A synaptogenic amide N-docosahexaenoylethanolamide promotes hippocampal development

Abstract

Docosahexaenoic acid (DHA), the n-3 essential fatty acid that is highly enriched in the brain, increases neurite growth and synaptogenesis in cultured mouse fetal hippocampal neurons. These cellular effects may underlie the DHA-induced enhancement of hippocampus-dependent learning and memory functions. We found that N-docsahexaenoylethanolamide (DEA), an ethanolamide derivative of DHA, is a potent mediator for these actions. This is supported by the observation that DHA is converted to DEA by fetal mouse hippocampal neuron cultures and a hippocampal homogenate, and DEA is present endogenously in the mouse hippocampus. Furthermore, DEA stimulates neurite growth and synaptogenesis at substantially lower concentrations than DHA, and it enhances glutamatergic synaptic activities with concomitant increases in synapsin and glutamate receptor subunit expression in the hippocampal neurons. These findings suggest that DEA, an ethanolamide derivative of DHA, is a synaptogenic factor, and therefore we suggest utilizing the term 'synaptamide'. This brief review summarizes the neuronal production and actions of synaptamide and describes other N-docosahexaenoyl amides that are present in the brain.
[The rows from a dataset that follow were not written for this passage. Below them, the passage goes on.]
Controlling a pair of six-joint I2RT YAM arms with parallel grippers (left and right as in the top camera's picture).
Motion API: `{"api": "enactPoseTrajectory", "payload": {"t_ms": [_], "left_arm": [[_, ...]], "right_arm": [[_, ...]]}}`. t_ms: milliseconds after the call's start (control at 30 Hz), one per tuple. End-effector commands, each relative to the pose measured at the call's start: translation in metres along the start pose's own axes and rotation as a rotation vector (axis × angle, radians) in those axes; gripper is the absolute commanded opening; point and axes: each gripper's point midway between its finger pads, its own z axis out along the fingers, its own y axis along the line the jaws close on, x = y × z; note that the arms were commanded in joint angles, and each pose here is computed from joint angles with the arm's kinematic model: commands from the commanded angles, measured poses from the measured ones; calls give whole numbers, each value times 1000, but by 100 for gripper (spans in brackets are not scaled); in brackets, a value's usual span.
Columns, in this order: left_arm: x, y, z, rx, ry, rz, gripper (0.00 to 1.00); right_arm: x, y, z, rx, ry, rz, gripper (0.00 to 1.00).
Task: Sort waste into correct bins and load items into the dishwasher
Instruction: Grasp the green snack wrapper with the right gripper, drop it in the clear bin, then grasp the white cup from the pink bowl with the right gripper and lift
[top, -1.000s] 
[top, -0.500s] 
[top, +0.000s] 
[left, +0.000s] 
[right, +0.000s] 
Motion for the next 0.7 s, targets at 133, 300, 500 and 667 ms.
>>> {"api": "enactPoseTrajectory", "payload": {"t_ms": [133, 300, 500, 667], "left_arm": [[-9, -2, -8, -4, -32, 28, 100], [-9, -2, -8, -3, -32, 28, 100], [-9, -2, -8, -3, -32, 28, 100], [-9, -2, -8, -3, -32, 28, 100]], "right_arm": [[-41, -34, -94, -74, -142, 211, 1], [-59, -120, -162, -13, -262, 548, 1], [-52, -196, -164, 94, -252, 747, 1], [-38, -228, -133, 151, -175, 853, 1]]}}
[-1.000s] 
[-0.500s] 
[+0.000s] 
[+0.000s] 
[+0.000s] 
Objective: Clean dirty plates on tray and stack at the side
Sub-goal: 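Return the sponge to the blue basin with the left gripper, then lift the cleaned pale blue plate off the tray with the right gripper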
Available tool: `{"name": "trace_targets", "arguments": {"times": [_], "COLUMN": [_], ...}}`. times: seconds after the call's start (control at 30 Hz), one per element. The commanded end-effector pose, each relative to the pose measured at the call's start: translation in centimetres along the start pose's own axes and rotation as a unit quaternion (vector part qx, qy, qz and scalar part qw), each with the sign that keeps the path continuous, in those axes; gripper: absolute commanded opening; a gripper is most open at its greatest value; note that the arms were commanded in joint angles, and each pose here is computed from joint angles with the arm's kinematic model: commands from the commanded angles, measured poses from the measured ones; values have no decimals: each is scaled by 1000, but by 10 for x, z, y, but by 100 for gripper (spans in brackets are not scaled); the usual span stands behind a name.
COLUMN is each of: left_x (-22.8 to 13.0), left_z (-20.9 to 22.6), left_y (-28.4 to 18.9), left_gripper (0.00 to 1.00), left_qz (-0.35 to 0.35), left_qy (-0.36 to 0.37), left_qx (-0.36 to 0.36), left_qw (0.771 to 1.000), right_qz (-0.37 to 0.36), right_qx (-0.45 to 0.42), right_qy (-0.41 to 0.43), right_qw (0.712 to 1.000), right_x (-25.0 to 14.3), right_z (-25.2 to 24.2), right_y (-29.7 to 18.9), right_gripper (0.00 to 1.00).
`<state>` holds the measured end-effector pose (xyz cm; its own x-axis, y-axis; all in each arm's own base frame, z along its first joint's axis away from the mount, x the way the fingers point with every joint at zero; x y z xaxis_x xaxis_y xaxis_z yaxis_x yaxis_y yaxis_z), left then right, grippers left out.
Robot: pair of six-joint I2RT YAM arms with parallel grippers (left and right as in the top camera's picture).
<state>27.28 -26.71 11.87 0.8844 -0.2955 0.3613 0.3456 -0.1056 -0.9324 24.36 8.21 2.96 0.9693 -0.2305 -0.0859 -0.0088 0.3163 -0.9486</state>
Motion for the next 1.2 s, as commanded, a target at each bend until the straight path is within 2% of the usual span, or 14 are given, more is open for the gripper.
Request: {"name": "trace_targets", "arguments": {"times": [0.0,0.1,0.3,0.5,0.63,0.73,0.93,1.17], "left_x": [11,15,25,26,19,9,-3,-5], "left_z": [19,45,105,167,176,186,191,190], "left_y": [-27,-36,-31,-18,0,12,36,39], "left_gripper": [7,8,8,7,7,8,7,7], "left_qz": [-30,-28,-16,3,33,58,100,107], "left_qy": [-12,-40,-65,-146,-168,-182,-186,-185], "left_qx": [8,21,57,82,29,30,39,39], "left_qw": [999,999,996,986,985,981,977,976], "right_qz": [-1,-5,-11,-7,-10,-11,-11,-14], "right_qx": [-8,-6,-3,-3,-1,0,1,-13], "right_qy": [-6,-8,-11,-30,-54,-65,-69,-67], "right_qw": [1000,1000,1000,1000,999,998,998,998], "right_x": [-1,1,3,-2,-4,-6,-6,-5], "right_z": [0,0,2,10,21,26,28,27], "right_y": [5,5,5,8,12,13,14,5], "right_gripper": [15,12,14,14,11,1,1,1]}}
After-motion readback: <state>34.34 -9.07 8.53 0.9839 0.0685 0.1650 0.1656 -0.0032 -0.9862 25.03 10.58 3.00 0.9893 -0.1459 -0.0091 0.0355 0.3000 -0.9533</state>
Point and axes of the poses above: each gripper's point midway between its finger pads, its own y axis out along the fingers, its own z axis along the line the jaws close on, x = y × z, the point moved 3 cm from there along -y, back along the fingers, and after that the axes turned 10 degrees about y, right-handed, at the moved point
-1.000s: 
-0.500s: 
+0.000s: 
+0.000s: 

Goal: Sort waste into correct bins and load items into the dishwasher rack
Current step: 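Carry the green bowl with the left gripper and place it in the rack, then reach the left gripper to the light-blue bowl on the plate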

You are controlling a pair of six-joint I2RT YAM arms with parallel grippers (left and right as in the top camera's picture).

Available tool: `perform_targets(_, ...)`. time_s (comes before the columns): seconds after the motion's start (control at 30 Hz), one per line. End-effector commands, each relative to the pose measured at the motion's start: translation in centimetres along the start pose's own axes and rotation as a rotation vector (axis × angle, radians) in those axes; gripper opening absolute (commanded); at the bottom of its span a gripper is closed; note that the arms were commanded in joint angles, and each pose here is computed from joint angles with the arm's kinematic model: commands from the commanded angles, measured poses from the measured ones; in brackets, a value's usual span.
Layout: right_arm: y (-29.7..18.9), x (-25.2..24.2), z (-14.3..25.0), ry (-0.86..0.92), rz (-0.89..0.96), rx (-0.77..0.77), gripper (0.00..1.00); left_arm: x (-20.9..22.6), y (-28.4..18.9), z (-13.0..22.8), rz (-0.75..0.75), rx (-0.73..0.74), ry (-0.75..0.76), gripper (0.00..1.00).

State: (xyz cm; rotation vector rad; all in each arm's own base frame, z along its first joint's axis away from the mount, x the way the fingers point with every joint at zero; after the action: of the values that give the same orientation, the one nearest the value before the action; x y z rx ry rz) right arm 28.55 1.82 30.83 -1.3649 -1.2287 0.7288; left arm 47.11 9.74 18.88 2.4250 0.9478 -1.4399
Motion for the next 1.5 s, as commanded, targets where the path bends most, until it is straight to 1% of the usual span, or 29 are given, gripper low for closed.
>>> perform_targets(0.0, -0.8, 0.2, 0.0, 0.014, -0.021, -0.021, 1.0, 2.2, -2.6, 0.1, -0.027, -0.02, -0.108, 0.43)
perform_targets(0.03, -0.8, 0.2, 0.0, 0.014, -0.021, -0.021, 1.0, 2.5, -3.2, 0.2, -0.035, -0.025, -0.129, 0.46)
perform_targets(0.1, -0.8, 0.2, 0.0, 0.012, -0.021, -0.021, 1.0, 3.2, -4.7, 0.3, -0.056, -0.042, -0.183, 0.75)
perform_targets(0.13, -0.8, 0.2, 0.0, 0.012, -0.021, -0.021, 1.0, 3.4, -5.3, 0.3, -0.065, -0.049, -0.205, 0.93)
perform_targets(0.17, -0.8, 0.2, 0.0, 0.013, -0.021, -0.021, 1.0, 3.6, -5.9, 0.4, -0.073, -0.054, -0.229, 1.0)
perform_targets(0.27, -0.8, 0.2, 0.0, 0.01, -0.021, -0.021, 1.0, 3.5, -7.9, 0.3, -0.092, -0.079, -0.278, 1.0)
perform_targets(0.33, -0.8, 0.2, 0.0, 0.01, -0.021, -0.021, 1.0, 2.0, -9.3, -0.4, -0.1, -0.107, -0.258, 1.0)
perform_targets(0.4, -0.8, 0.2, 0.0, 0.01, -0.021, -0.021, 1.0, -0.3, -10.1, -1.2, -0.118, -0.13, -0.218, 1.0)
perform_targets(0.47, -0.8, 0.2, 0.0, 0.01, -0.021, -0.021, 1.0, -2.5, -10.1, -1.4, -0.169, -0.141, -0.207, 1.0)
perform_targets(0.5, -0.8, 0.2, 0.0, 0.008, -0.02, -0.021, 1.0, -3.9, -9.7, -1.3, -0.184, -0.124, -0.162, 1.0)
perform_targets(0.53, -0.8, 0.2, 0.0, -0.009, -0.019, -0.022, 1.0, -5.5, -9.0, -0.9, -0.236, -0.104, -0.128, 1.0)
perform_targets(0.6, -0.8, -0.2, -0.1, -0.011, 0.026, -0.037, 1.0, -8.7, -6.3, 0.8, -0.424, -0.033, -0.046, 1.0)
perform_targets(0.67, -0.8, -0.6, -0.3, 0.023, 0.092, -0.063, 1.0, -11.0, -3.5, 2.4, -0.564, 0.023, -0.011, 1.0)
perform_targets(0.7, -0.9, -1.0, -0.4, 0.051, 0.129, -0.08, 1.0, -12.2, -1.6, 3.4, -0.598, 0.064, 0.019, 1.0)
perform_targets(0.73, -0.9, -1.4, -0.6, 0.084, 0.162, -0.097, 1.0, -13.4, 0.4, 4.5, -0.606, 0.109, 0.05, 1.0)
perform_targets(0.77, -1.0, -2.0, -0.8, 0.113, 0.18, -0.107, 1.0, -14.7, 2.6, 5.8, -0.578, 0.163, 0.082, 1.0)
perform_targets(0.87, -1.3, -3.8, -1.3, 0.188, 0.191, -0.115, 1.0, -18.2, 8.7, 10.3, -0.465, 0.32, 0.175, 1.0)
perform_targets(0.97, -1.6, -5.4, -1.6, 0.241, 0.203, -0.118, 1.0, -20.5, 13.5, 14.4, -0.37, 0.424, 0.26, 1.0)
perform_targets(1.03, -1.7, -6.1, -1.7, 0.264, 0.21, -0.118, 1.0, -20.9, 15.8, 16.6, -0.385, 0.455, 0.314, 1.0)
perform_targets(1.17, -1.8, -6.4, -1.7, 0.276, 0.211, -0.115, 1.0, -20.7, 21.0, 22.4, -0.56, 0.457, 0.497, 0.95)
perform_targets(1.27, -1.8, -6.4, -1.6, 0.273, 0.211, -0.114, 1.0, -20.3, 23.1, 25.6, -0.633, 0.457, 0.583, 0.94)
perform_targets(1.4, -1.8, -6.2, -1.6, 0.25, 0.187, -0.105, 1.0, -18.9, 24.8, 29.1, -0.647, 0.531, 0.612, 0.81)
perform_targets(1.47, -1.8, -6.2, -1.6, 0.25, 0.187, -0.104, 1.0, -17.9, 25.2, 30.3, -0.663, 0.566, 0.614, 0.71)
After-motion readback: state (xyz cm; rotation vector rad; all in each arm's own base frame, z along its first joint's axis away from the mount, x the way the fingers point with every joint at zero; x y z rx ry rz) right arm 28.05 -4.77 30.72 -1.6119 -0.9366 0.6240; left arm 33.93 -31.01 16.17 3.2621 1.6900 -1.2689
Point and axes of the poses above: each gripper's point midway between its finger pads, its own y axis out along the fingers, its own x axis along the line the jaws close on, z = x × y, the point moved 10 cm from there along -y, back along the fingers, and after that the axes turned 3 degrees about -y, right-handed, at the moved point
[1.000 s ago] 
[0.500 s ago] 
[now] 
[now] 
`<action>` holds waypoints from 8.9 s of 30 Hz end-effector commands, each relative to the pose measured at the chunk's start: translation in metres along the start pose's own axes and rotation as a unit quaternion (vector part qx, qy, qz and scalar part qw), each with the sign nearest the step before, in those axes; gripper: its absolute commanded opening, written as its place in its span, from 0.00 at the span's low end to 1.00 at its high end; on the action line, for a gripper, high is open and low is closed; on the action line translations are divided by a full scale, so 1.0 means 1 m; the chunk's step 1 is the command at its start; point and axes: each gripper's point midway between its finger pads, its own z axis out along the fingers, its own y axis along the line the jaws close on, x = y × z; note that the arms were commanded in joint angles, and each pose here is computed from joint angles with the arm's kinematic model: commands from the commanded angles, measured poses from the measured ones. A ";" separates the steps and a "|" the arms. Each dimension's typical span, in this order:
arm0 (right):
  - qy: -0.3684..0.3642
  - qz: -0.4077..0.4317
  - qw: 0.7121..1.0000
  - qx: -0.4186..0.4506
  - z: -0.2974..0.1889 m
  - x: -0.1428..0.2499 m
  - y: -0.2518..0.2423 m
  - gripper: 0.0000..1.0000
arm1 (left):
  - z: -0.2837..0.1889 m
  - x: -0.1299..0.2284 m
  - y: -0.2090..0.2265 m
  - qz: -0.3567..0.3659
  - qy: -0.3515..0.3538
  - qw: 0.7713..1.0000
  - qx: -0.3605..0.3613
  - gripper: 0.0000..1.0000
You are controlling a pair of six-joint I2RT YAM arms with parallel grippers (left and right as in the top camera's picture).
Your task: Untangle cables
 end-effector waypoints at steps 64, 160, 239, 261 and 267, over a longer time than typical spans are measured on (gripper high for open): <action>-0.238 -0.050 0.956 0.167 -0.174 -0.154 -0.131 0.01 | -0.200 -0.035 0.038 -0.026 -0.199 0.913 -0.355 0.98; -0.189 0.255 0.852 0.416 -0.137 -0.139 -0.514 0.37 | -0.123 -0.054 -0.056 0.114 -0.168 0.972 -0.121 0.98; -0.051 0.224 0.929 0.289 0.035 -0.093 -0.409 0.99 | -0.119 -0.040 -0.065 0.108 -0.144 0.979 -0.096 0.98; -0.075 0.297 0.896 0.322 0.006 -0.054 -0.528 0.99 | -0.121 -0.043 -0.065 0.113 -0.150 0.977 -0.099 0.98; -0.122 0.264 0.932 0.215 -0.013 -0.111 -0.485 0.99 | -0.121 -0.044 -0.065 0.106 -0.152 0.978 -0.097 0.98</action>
Published by Elsevier Inc.

Figures

Fig. 1

Effects of inhibitors on DHA-induced development of mouse hippocampal neurons. Hippocampal cultures were prepared from fetuses obtained on embryonic day 18 (E18) from timed pregnant C57/BL6 mice and maintained in Neurobasal medium with 2 % B27 supplement as previously described [3,22]. The cultures then were treated with DHA (1 μM) for 7 days in the presence or absence of the fatty acid amide hydrolase inhibitor URB597 (FAAHI, 1 μM), cyclooxygenase inhibitor indomethacin (50 μM) or lipoxygenase inhibitor NDGA (10 μM). Representative photomicrographs are shown at 60× magnification. Corresponding control cultures were included. After incubation, neurons were stained with MAP2 (green, a neuron-marker protein), DAPI (blue, nuclear-marker) and synapsin 1 (red). These photomicrographs are taken from reference 22.

Fig. 2

Conversion of DHA to DEA in hippocampal cultures. A. The tandem mass (MS/MS) spectrum was obtained from [M+H]+ of 13C22-DEA produced by mouse E-18 hippocampal neurons cultured for 3 days in the presence of 1 μM 13C22-DHA. The characteristic fragmentation pattern indicates that 13C22-DEA is produced by the cells. B. The MRM chromatograms using characteristic mss transitions from [M+H]+ to the ethanolamine moiety at m/z 62 confirmed the production of DEA in E-18 hippocampal cultures after supplementation with 1 μM 13C22-DHA or for 3 days. The retention time of 13C22-DEA is identical to that of the standard DEA. The mass spectrum is taken from reference 22

Fig. 3

Comparative effects of DHA and synaptamide on hippocampal neurite growth. A. Mouse E-18 hippocampal neurons were incubated for 3 days with 0.05 μM synaptamide, 0.5 μM DHA, or 0.1 μM 9-cis-retinoic acid (9C-RA), and immunostained for MAP2. Representative photomicrographs from at least 8 fields in each case are shown at 20× magnification. B. Total neurite length per neuron was measured in the neurons cultured for 3 days with DHA or synaptamide. The concentration range for DHA and synaptamide was 0.1 - 1 μM and 0.01 - 1 μM, respectively. Measurements of 60 neurons in each culture were made, and the statistical analysis was performed with the student’s t-test. The data presented are the mean values ± standard deviation, and the significant differences were compared to the control cultures: *, p < 0.05, and **, p < 0.05.

Fig. 4

Effects of synaptamide (0.1 μM) on neurite growth, synaptogenesis and synaptic activity. Representative photomicrographs are shown at 60× magnification. Synaptogenesis was evaluated by the number of synapsin puncta / 10μm neurite. **, pt-tests were performed against the baseline value of each group (##, p<0.01; ###, p<0.001) or between indicated groups (***, p<0.001). The bar graphs are taken from reference 22.

Fig. 5

Effects of N-acylethanolamides on neurite growth and synaptogenesis. Embryonic hippocampal neurons were cultured for 3 (A) or 7 days (B) with 0.1 μM synaptamide, AEA or OEA at concentrations from 1 to 5 μM. Representative photomicrographs are shown for neurons triple-stained with MAP2 (green), synapsin (red) and nuclei (blue). Scale bar: 30μm. While 0.1 μM synaptamide significantly increased neurite growth and synaptogenesis, AEA or OEA showed no effects at substantially higher concentrations.